Nivis
- Company type: private
- Industry: specialized semiconductors
- Founded: 1998
- Headquarters: Atlanta, Georgia, United States
- Key people: Doug Johns, CEO
- Products: Wireless sensor network devices
- Owner: Lupton Group / Lyndhurst Foundation
- Number of employees: Approximately 50 (2012)
- Website: www.nivis.com

= Nivis =

Nivis, LLC is a company that designs and manufactures wireless sensor networks for smart grid and industrial process automation. Target applications include process monitoring, environmental monitoring, power management, security, and the internet of things. The company is headquartered in Atlanta, Georgia, with additional offices in Romania, where much of its technology is developed. The company's product portfolio consists of standards-based wireless communications systems, including radio nodes, routers, management software and a software stack for native communications. Nivis hardware is operated by open source software.

==Company history==
Nivis was founded in 1998 and purchased in 1999 by the Lupton Group / Lyndhurst Foundation, a Chattanooga, Tennessee based foundation formed by Cartter Lupton who was the son of John Thomas Lupton.

Nivis deployed its first product, a 900MHz proprietary mesh network for environmental monitoring, in 2002. This system consisted of gateways connected in a mesh network communicating over satellite/GPRS with a Network Operations Center in Atlanta, Georgia.

Between 2003 and 2006, Nivis deployed 900 MHz Frequency-Hopping Spread Spectrum (FHSS) proprietary mesh technology with partner in Automatic Meter Reading (AMR).

In 2008, Nivis moved to standards-based technology. The company deployed Direct-Sequence Spread Spectrum (DSSS), 802.15.4 2.4 GHz mesh technology, with partner for an intelligent street light controller. That year, Nivis launched an evaluation kit based on the ISA100.11a standard. Shortly after, Cisco and Nivis demonstrated a 6LoWPAN sensor network and in October the company signed a joint development agreement with Freescale.

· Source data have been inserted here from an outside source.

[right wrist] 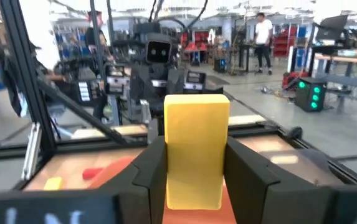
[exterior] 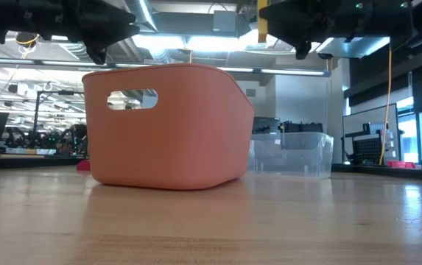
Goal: Sort & place blocks by color
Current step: Put the right yellow block into the orange bin
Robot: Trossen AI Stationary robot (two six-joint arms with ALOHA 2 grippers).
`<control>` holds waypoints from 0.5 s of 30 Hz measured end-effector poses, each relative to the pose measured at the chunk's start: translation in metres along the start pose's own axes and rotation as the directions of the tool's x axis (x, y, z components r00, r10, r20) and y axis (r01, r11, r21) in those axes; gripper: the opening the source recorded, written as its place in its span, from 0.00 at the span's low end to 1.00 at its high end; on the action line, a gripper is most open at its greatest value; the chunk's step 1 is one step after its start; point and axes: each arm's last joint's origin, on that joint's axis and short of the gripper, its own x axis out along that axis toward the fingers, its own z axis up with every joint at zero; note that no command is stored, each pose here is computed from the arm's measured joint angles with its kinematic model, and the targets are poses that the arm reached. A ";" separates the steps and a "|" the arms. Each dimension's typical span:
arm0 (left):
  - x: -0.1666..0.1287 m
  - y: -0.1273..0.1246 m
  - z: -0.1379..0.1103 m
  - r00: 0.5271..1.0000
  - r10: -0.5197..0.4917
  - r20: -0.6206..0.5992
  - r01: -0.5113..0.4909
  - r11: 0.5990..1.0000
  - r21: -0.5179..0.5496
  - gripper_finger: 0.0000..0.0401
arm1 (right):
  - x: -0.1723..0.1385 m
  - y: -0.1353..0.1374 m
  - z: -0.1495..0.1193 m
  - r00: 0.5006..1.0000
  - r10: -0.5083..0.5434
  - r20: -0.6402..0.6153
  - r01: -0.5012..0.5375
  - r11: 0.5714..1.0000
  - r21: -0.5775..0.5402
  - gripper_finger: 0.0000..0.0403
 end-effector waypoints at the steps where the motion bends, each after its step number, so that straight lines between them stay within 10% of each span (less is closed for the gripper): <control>1: 0.000 0.000 0.000 1.000 0.001 0.002 -0.001 1.000 0.000 0.26 | 0.003 0.001 -0.003 1.000 0.008 0.009 -0.008 1.000 0.002 0.31; 11: 0.000 0.000 0.002 1.000 0.002 0.018 -0.003 1.000 0.015 0.26 | 0.078 0.017 -0.029 0.989 0.047 -0.141 -0.056 0.997 -0.061 0.31; 15: 0.000 0.000 0.001 1.000 0.002 0.015 -0.002 1.000 -0.005 0.26 | 0.096 0.015 -0.044 0.954 -0.094 -0.285 0.049 0.986 -0.160 0.31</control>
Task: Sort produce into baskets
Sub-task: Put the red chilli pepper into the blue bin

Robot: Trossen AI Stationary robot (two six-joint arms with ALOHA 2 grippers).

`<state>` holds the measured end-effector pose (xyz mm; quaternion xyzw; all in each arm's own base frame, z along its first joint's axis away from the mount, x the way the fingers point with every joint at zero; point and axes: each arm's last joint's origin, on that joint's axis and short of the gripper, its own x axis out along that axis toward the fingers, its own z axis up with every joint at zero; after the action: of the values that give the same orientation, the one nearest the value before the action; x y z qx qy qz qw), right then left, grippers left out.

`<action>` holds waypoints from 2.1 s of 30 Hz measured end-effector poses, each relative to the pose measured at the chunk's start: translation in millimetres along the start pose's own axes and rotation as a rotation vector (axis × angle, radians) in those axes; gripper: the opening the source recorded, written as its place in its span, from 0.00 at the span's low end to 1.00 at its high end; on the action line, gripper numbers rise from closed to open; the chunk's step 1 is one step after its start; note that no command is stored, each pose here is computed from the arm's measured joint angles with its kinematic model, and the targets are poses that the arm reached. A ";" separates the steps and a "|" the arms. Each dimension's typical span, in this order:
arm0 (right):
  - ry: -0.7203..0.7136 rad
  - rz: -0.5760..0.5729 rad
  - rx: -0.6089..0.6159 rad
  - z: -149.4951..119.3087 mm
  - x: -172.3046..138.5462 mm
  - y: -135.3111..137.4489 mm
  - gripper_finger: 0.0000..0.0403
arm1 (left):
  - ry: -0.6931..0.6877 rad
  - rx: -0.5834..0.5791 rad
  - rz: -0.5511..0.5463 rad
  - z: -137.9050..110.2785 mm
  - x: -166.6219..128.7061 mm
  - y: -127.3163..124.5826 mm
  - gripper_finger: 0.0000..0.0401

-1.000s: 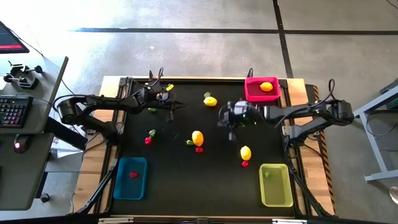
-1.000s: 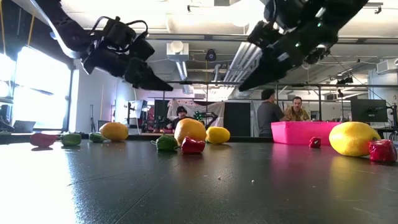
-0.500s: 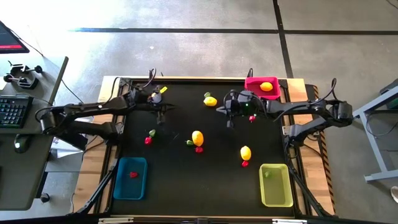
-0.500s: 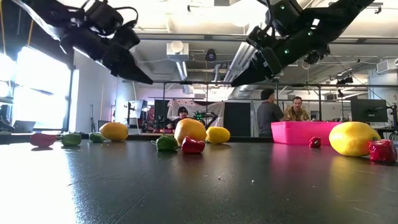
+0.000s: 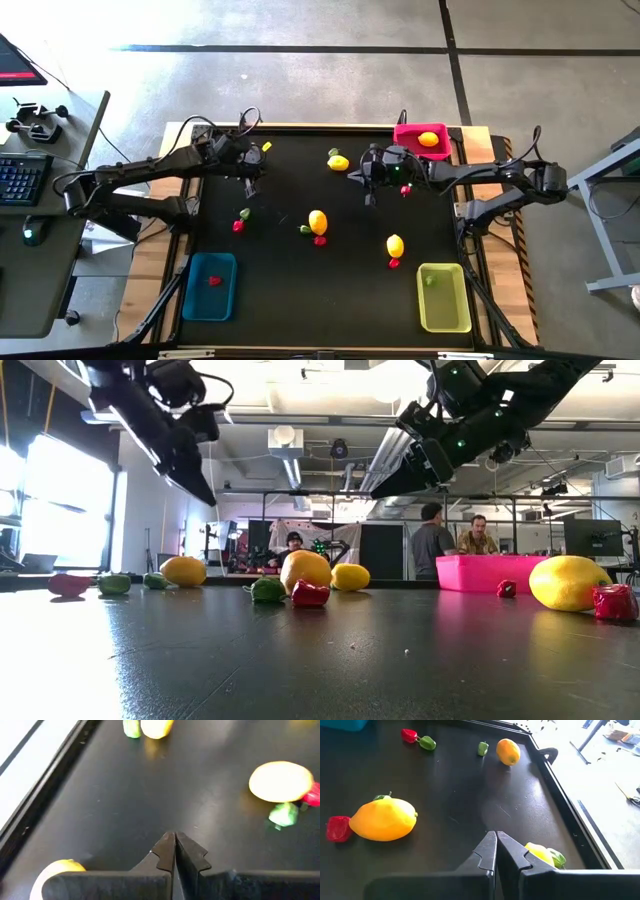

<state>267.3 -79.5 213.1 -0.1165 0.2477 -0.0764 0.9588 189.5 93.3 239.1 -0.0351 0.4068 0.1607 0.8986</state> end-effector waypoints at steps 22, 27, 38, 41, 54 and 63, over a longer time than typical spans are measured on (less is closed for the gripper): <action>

In 2009, Nivis launched an ISA100.11a development kit consisting of gateway and end devices, and an ISA 100.11a Wireless Demonstration Project In Operation. In 2010 the Nivis ISA100.11a stack was successfully tested for compliance by the Wireless Compliance Institute (WCI).

In 2011, Nivis launched the WirelessHART development kit. later that year the company was awarded Nivis awarded the FIPS-197 Security Certification for Industrial Wireless Solutions utilizing Advanced Encryption Standard (AES) 128 for encryption. Subsequently, Nivis launched a smart objects networking platform, using 6LoWPAN, 802.15.4g and 802.15.4e, at IPSO Alliance press conference in Santa Clara, CA.

In 2012, Nivis was the only company that supports both the ISA100.11a and WirelessHART standards with a single device; by 2015 the company had several competitors in this field.

==Technology==
Nivis has specialized in wireless mesh network research and technology, in which no device or connection can be a single point of failure. The technology has several advantages: it uses an architecture which supports a variety of network topologies, allowing the user to choose one appropriate for a specific environments. At start up, devices automatically organize themselves into a multi-hop, layered network, and the nodes organize themselves in layers and form redundant routing paths. If a node fails, the remaining nodes automatically re-route traffic around that node. Each node makes routing decisions locally, so that the network can dynamically adapt to changes in the network by adopting new routes.

The decentralized, wireless networks scale easily and at low cost, and the radio nodes typically communicate on unlicensed frequency bands (for example 2.4 GHz), in a time-slotted network that is able to coexist with other wireless networks that may or may not be based on the same standard.

Nivis supports the Advanced Encryption Standard adopted by the U.S. government and worldwide, as well as FIPS-197 certification, 802.15.4 security level, ISA100.11a MAC and Transport layer security, WirelessHART MAC and Transport layer security, and follow the IPsec standard for securing end-to-end IP communications.